Cole now works out four times per week, split between the ADA fitness classes and on his own. 

“I owe everything to George (Lucev). If I missed a class, he came looking for me, took me back and provided encouragement,” he said. “We are a community, we look out for each other.”

“Residents have equal access, ability to exercise, and build comradery,” said Dr. Tammie Hollis-Prime, Acting Principal. “Every Tuesday and Thursday, participants come to Coach Scholl’s awesome program. This is a fascinating and exciting program to have at Mule Creek.”   

George Lucev, Coach Scholl’s recreation orderly, helped build the program from the beginning.

“The participants are motivated by their own success stories, as well as seeing others succeed,” Lucev said.

History of the ‘Walking and Rolling’ program

The Mule Creek ADA program started slowly in 2016 with four individuals. Staff and program orderlies started going out into the population and actively recruited. Since the COVID-19 pandemic, the ADA program has gained momentum, and the community continues to grow. Now, they average 30 to 40 participants. The group gathers for 90 minutes each Tuesday and Thursday morning.   

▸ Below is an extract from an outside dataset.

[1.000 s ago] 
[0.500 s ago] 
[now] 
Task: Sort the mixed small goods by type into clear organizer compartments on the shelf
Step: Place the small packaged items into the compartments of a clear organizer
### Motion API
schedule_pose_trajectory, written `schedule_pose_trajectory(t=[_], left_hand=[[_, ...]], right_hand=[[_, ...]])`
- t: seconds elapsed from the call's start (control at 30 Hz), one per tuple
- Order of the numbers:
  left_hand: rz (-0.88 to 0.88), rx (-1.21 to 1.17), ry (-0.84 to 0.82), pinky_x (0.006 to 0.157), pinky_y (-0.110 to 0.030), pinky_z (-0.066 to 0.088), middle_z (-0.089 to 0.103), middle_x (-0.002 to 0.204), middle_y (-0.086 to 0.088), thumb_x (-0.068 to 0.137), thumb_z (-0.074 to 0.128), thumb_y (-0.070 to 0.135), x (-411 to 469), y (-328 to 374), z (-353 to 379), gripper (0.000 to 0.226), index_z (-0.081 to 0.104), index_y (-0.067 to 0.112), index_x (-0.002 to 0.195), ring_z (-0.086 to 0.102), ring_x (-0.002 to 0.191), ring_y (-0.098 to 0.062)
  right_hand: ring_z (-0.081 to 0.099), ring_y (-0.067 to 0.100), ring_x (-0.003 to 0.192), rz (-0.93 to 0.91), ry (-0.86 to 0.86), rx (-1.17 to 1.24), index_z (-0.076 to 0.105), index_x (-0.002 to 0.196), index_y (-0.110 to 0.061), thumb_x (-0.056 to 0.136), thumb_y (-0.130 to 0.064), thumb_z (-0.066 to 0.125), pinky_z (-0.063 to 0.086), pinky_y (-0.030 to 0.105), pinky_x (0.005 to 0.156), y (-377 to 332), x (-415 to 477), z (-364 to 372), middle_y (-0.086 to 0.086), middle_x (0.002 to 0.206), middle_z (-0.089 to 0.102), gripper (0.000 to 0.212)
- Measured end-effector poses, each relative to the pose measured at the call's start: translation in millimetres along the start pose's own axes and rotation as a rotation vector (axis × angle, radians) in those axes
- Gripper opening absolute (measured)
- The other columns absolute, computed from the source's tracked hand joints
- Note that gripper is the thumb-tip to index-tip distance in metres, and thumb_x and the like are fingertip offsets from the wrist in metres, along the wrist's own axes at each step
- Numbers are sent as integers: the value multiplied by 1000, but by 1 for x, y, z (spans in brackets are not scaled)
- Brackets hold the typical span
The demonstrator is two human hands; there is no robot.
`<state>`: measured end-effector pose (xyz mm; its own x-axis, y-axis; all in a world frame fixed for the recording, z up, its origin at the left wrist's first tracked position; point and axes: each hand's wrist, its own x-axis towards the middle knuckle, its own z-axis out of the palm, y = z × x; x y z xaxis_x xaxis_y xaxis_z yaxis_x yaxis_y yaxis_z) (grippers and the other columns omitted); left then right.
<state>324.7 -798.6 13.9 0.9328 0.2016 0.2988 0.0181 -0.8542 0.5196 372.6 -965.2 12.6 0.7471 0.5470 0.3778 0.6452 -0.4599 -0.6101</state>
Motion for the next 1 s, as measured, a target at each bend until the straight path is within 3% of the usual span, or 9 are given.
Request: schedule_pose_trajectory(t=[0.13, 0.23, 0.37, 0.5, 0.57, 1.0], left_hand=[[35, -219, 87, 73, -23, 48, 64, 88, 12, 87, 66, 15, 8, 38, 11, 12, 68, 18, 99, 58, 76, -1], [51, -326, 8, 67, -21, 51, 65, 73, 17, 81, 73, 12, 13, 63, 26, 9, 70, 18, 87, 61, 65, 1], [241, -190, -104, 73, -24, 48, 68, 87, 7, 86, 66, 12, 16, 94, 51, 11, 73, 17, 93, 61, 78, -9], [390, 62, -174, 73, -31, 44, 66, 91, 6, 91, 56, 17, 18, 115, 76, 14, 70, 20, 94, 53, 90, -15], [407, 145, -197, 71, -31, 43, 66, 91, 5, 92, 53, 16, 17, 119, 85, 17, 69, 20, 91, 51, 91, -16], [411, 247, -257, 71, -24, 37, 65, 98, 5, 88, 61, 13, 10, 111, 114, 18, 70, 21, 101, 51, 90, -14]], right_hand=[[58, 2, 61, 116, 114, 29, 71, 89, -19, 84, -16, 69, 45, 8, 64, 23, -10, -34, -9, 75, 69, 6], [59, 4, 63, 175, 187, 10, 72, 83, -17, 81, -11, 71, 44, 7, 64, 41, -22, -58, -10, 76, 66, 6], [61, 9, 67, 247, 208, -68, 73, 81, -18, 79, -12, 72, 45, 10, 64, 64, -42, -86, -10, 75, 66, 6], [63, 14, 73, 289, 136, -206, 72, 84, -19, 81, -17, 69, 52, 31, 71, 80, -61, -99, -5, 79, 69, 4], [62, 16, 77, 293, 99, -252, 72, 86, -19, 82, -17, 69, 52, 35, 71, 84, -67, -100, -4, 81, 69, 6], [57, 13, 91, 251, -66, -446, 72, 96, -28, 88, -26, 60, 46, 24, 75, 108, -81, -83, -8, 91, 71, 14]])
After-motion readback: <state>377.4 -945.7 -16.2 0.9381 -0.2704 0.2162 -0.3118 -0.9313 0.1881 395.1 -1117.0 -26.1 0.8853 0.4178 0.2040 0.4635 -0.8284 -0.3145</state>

The “rolling” program provides physically restricted incarcerated persons with organized activities.

Coach Scholl and two orderlies assist with instruction, one-on-one coaching, recruiting and attendance. There are several approved ADA video-led classes of “sit-down” aerobics. 

Some of the other physical activities offered include resistant bands, yoga, foam rollers, balance balls, bikes, rowing machine, and games such as corn hole and ping pong. 

The “walking” program also tallies participants’ miles. The “gold club” is established for participants who complete 1,000 miles.

Eric Pedersen, ADA Associate Warden, said the success of the program was due to Scholl’s dedication.

“He has coordinated the procurement of all the supplies and encouraged the involvement of the population as well as his helpers,” Pedersen said. “There is no other program that rivals this one anywhere in the state so incarcerated people are motivated when they arrive at Mule Creek.”